= Beginning of Section =
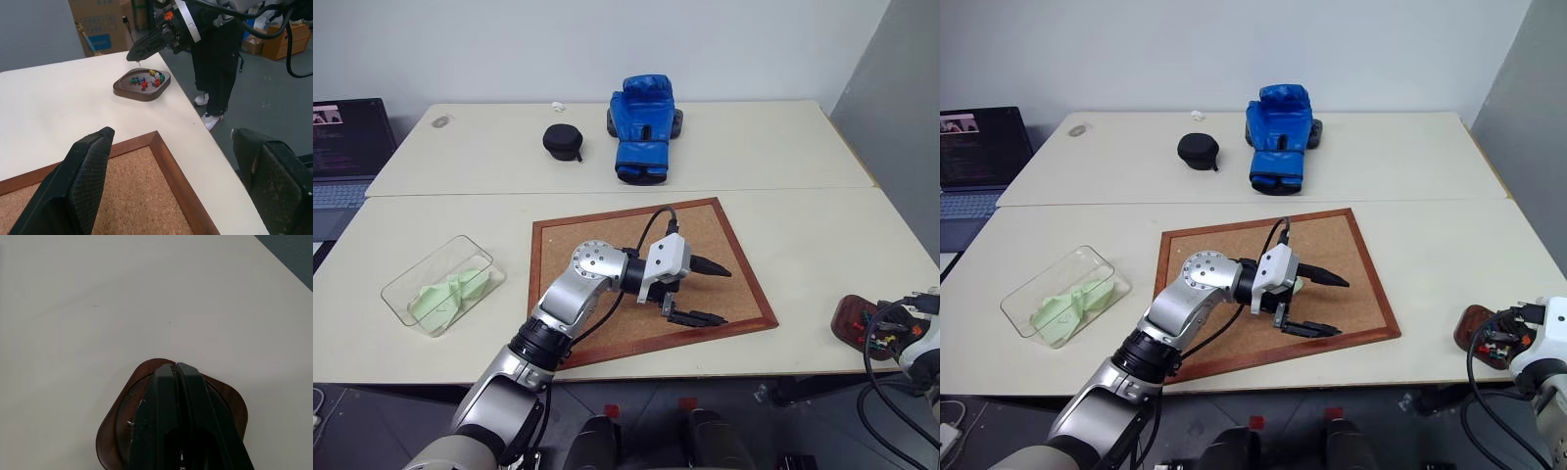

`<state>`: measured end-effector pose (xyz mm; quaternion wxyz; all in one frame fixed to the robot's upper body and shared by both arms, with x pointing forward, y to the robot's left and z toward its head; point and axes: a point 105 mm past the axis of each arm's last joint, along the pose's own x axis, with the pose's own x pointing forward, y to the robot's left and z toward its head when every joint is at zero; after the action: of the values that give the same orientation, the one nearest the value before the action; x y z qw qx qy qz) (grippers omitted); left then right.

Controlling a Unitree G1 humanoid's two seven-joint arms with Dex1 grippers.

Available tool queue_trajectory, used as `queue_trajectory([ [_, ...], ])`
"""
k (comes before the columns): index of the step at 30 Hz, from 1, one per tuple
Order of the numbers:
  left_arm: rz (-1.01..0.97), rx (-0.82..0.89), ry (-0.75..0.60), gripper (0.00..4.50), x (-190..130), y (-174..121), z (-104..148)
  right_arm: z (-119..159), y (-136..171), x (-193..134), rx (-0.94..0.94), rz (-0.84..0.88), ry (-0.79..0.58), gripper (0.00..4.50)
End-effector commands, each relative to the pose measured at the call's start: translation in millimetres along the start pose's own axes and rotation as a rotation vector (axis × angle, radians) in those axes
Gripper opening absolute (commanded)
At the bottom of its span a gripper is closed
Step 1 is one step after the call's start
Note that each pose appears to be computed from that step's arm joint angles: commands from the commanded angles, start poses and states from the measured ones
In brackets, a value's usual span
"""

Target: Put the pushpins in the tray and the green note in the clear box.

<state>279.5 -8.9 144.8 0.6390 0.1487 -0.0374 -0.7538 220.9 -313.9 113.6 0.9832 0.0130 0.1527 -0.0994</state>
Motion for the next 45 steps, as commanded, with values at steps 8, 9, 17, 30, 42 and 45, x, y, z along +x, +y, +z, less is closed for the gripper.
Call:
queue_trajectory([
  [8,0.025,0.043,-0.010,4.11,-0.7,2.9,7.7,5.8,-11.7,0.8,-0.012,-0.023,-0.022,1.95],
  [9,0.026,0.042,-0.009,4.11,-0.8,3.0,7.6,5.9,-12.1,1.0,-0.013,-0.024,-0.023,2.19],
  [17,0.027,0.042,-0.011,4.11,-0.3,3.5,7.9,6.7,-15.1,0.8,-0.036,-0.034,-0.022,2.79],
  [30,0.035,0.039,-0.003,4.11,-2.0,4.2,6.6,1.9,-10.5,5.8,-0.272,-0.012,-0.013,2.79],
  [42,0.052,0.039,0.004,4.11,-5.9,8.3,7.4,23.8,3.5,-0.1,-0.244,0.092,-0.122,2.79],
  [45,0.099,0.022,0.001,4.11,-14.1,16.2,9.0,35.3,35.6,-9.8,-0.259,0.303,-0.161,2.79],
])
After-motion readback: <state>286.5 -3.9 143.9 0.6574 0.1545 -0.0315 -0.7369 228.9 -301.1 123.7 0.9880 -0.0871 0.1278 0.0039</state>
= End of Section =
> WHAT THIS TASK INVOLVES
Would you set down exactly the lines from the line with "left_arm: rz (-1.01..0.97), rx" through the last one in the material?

> WRITTEN RESPONSE
  left_arm: rz (-1.01..0.97), rx (-0.82..0.89), ry (-0.75..0.60), gripper (0.00..4.50), x (-190..130), y (-174..121), z (-104..148)
  right_arm: z (-119..159), y (-136..171), x (-193..134), rx (-0.94..0.94), rz (-0.84..0.88), ry (-0.79..0.58), gripper (0.00..4.50)
End-effector commands, each relative to the pose measured at the call's start: translation in millimetres along the start pose's own axes and rotation as a rotation vector (axis × angle, radians) in those axes
Gripper opening absolute (commanded)
At the bottom of its span a gripper is closed
Step 1 is one step after the call's start
Note that each pose appears to be computed from that step's arm joint angles: commands from the commanded angles, start poses and states from the measured ones
In brackets, a value's usual span
"""

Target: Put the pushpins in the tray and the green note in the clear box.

<state>279.5 -8.9 144.8 0.6390 0.1487 -0.0374 -0.7538 220.9 -313.9 113.6 0.9832 0.0130 0.1527 -0.0994</state>
Motion for the next 45 steps, as commanded, with values at steps 8, 9, 17, 30, 42 and 45, x, y, z along +x, +y, +z, less is closed for the gripper.
Call:
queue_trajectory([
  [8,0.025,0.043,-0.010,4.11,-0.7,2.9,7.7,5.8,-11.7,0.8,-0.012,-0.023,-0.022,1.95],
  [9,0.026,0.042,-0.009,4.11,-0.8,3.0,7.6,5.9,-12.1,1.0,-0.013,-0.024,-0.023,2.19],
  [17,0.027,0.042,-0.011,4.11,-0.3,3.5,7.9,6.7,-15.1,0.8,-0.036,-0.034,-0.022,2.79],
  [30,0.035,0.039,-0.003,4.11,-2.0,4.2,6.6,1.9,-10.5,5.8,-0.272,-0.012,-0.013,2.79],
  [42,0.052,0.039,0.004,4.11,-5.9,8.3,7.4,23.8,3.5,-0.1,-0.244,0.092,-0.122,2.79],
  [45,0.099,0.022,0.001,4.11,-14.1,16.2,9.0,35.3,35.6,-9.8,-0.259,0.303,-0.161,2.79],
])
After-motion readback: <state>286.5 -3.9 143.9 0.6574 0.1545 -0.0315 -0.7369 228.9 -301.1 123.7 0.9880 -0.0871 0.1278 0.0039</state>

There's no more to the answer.